Garretson includes an excerpt from a paper Miller gave on the necessity of a gradual plan for manumission of slaves that would include giving them intellectual and moral training so that they could function as honest citizens and truly be freemen (p27).
In 1798, an outbreak of yellow fever brought great suffering to the city, and though many fled, Miller stayed precisely to minister in the midst of it. What troubled him the most, however was that the people were not spiritually moved by the calamity and that he did not know of a single conversion that had come by means of it (p30). It alarmed him that he grew accustomed to this, and he worried that the providence that he observed to harden others might harden himself (p31).
As a member of a literary club, he wrote a two-volume history of the eighteenth century, for which he was awarded two honorary doctorates and membership in the Philological Society of Manchester, England (p32).
Finally, on a personal note, Miller finally married on October 24, 1801. 49 years of marriage to Sarah would produce ten children, four of whom would precede him in death (p33).
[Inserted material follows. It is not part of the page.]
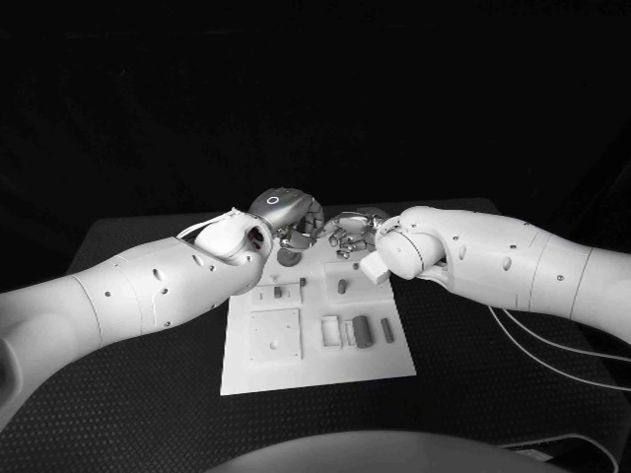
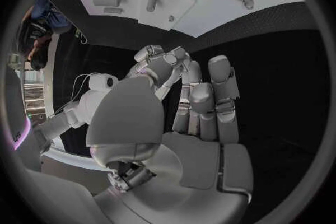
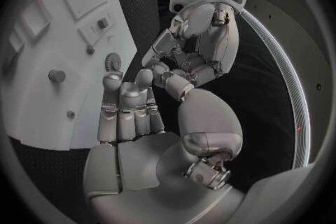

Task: Assemble the parts on the task board

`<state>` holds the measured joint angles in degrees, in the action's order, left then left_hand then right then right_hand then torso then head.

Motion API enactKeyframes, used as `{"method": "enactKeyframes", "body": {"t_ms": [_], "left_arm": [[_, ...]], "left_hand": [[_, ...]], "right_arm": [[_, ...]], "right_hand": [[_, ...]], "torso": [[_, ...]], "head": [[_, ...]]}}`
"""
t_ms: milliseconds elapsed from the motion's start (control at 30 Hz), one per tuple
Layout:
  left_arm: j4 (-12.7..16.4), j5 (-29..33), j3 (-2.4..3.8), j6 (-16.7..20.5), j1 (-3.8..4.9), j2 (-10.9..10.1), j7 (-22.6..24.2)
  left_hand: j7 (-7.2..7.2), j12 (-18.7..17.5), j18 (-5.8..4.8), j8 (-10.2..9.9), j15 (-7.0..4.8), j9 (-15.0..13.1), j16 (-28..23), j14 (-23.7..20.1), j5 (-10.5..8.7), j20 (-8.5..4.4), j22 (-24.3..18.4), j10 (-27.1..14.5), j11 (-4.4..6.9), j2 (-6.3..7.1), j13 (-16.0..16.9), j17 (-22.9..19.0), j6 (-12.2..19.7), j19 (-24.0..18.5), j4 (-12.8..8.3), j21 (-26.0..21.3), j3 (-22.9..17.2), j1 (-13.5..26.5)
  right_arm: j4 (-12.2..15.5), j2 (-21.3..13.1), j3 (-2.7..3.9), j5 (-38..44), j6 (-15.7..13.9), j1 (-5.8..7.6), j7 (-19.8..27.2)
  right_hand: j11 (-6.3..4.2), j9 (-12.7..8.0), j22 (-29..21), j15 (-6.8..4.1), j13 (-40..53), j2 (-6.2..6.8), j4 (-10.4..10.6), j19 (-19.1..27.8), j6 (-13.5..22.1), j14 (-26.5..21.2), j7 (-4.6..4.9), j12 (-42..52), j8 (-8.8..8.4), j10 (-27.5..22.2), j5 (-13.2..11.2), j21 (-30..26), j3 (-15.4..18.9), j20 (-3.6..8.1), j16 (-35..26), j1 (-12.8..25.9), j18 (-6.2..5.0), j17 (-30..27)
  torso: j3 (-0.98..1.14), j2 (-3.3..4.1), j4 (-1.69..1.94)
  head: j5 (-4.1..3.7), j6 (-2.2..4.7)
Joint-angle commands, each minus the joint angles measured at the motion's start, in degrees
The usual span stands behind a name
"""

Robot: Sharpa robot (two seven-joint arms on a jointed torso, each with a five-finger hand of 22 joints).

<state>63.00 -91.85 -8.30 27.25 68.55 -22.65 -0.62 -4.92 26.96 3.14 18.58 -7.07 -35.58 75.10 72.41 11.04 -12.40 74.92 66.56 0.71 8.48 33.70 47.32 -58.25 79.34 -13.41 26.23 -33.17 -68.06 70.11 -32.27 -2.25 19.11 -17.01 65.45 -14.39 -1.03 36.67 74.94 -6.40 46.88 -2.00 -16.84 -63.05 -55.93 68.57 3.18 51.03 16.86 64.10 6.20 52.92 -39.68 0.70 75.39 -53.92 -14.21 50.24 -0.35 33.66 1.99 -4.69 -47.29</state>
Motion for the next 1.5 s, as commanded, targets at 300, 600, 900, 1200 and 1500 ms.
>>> {"method": "enactKeyframes", "body": {"t_ms": [300,600,900,1200,1500], "left_arm": [[-0.05,0.16,-0.05,-1.43,-0.06,0.26,0.24],[-0.07,0.19,-0.05,-1.79,-0.06,0.3,0.24],[-0.14,0.19,-0.06,-2.14,-0.06,0.31,0.08],[-0.16,0.19,-0.07,-2.51,-0.09,0.18,0.08],[-0.13,0.57,-0.07,-2.58,-0.1,0.12,0.15]], "left_hand": [[-0.97,-3.37,1.61,-0.73,0.63,-0.35,-0.64,0.05,0.31,0.3,1.17,2.8,-0.67,-0.51,-1.07,0.22,-0.69,-0.17,-0.51,0.11,-0.13,0.35],[-1.05,-4.68,1.72,-0.89,0.75,-0.48,-0.8,0.09,0.29,0.44,1.16,3.16,-0.78,-0.49,-1.1,0.25,-0.61,-0.16,-0.48,0.07,-0.13,0.52],[-1.06,-5.22,1.76,-0.96,0.77,-0.54,-0.91,0.09,0.29,0.49,1.15,3.43,-0.8,-0.43,-1.05,0.25,-0.6,-0.2,-0.43,0.01,-0.09,0.65],[-1.07,-5.76,1.77,-1.0,0.79,-0.62,-1.06,0.04,0.28,0.54,1.12,3.62,-0.83,-0.44,-1.0,0.22,-0.62,-0.27,-0.39,-0.07,-0.07,0.74],[-1.05,-7.64,1.84,-1.05,0.85,-0.9,-1.41,0.23,0.15,0.62,1.15,4.32,-0.89,-0.25,-1.06,0.11,-0.73,-0.26,-0.36,-0.14,0.14,1.04]], "right_arm": [[0.67,0.17,0.12,-1.63,2.49,0.08,2.14],[0.7,0.17,0.12,-1.78,2.86,0.08,2.38],[0.79,0.09,0.12,-1.91,3.87,0.04,3.07],[0.83,0.01,0.12,-2.31,4.75,-0.12,3.88],[0.85,-0.1,0.12,-2.72,5.34,-0.17,4.57]], "right_hand": [[0.17,1.06,0.78,-0.32,-0.13,0.95,0.14,0.03,-2.44,-0.32,2.23,-0.38,-0.04,0.03,0.28,0.17,0.14,0.25,-0.2,0.05,-0.79,-0.1],[0.38,1.04,0.6,-0.19,-0.21,2.01,0.26,0.32,-1.89,-0.73,2.45,-0.77,-0.48,-0.63,0.29,-0.16,0.44,0.06,-0.54,0.5,-0.79,-0.2],[0.61,1.01,0.41,0.0,-0.21,3.4,0.52,0.51,-1.46,-1.11,2.68,-1.0,-0.9,-1.2,0.3,-0.5,0.69,-0.17,-0.86,1.06,-0.79,-0.3],[0.9,0.96,0.17,0.25,-0.24,4.56,0.83,0.86,-0.94,-1.67,2.97,-1.29,-1.39,-1.94,0.3,-1.02,0.72,-0.44,-1.3,1.53,-0.79,-0.43],[1.0,0.97,0.09,0.37,-0.25,4.75,0.9,1.08,-0.82,-1.95,3.06,-1.4,-1.54,-2.24,0.32,-1.24,0.66,-0.56,-1.51,1.57,-0.79,-0.49]], "torso": [[0.02,0.0,0.0],[0.0,0.0,-0.02],[-0.02,0.0,0.01],[-0.02,-0.01,-0.08],[-0.05,-0.03,0.03]], "head": [[0.07,-0.03],[0.07,0.0],[0.19,0.02],[0.03,0.1],[-0.06,0.12]]}}
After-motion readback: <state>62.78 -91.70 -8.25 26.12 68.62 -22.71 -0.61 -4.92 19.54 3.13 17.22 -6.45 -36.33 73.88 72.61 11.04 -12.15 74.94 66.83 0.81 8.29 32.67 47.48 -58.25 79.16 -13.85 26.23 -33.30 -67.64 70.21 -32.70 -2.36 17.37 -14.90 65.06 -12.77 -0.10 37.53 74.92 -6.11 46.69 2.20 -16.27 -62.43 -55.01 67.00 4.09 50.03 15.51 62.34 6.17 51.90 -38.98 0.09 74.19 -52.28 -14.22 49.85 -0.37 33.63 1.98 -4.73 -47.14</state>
This chapter reminds of how ministry takes place in real-life circumstances, and of how ministers' souls and lives are subject to all of the same ills, afflictions, and joys as the people whom they shepherd. Surely, this is a wise and helpful design of God. It enables them to understand and attend to their flock better, and it causes their labors for the flock to be available to the minister for the care of his own soul.
The paper on manumission was interesting. 60+ years before the war of Union v.s. States, before the issue was being pressed for political and financial purposes, here was a northern minister publishing a much wiser approach to manumission than was eventually foisted upon the nation. One wonders how different the nation would be today if such wisdom had been followed.